INFORMATION SHOWN:
★ ★ ★ ★
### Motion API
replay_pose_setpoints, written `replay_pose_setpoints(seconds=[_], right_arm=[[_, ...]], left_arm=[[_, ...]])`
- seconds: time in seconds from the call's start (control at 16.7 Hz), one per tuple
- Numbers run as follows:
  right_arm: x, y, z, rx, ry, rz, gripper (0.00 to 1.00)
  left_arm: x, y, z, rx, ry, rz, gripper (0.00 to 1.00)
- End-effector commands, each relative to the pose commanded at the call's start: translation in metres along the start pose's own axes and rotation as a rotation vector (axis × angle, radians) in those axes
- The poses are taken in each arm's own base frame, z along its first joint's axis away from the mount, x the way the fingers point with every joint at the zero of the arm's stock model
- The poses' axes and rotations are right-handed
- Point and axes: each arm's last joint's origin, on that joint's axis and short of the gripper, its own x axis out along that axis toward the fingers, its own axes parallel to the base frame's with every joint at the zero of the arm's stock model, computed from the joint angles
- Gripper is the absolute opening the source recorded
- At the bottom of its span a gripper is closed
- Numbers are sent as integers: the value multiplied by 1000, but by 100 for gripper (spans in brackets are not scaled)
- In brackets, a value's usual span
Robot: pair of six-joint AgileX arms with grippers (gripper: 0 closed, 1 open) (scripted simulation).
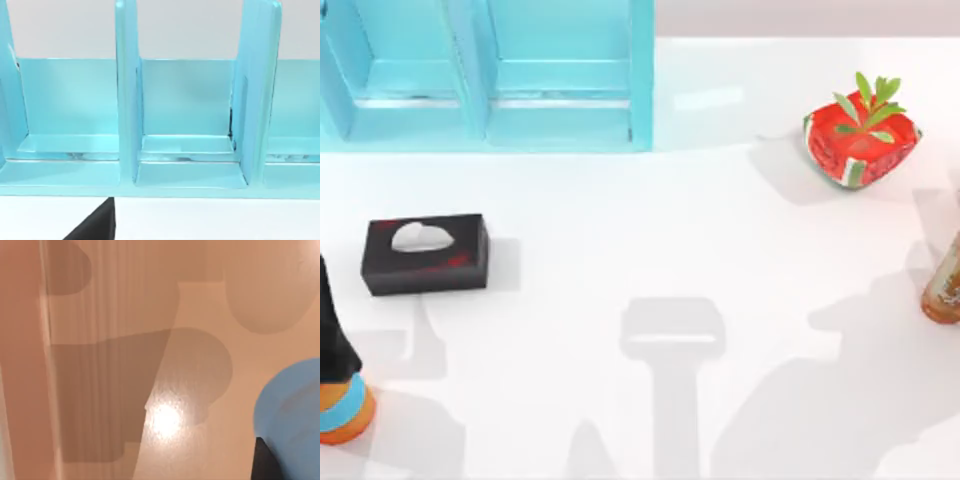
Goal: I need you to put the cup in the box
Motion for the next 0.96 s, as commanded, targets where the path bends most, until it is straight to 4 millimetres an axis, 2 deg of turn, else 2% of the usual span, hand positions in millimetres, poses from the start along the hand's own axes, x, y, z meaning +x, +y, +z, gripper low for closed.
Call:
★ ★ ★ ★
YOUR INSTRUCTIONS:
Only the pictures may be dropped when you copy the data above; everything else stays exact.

TASK SOLUTION:
### Motion API
replay_pose_setpoints, written `replay_pose_setpoints(seconds=[_], right_arm=[[_, ...]], left_arm=[[_, ...]])`
- seconds: time in seconds from the call's start (control at 16.7 Hz), one per tuple
- Numbers run as follows:
  right_arm: x, y, z, rx, ry, rz, gripper (0.00 to 1.00)
  left_arm: x, y, z, rx, ry, rz, gripper (0.00 to 1.00)
- End-effector commands, each relative to the pose commanded at the call's start: translation in metres along the start pose's own axes and rotation as a rotation vector (axis × angle, radians) in those axes
- The poses are taken in each arm's own base frame, z along its first joint's axis away from the mount, x the way the fingers point with every joint at the zero of the arm's stock model
- The poses' axes and rotations are right-handed
- Point and axes: each arm's last joint's origin, on that joint's axis and short of the gripper, its own x axis out along that axis toward the fingers, its own axes parallel to the base frame's with every joint at the zero of the arm's stock model, computed from the joint angles
- Gripper is the absolute opening the source recorded
- At the bottom of its span a gripper is closed
- Numbers are sent as integers: the value multiplied by 1000, but by 100 for gripper (spans in brackets are not scaled)
- In brackets, a value's usual span
Robot: pair of six-joint AgileX arms with grippers (gripper: 0 closed, 1 open) (scripted simulation).
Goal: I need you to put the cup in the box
Motion for the next 0.96 s, as commanded, targets where the path bends most, until it is straight to 4 millimetres an axis, 2 deg of turn, else 2% of the usual span, hand positions in millimetres, poses from the start along the hand's own axes, x, y, z meaning +x, +y, +z, gripper low for closed.
Call:

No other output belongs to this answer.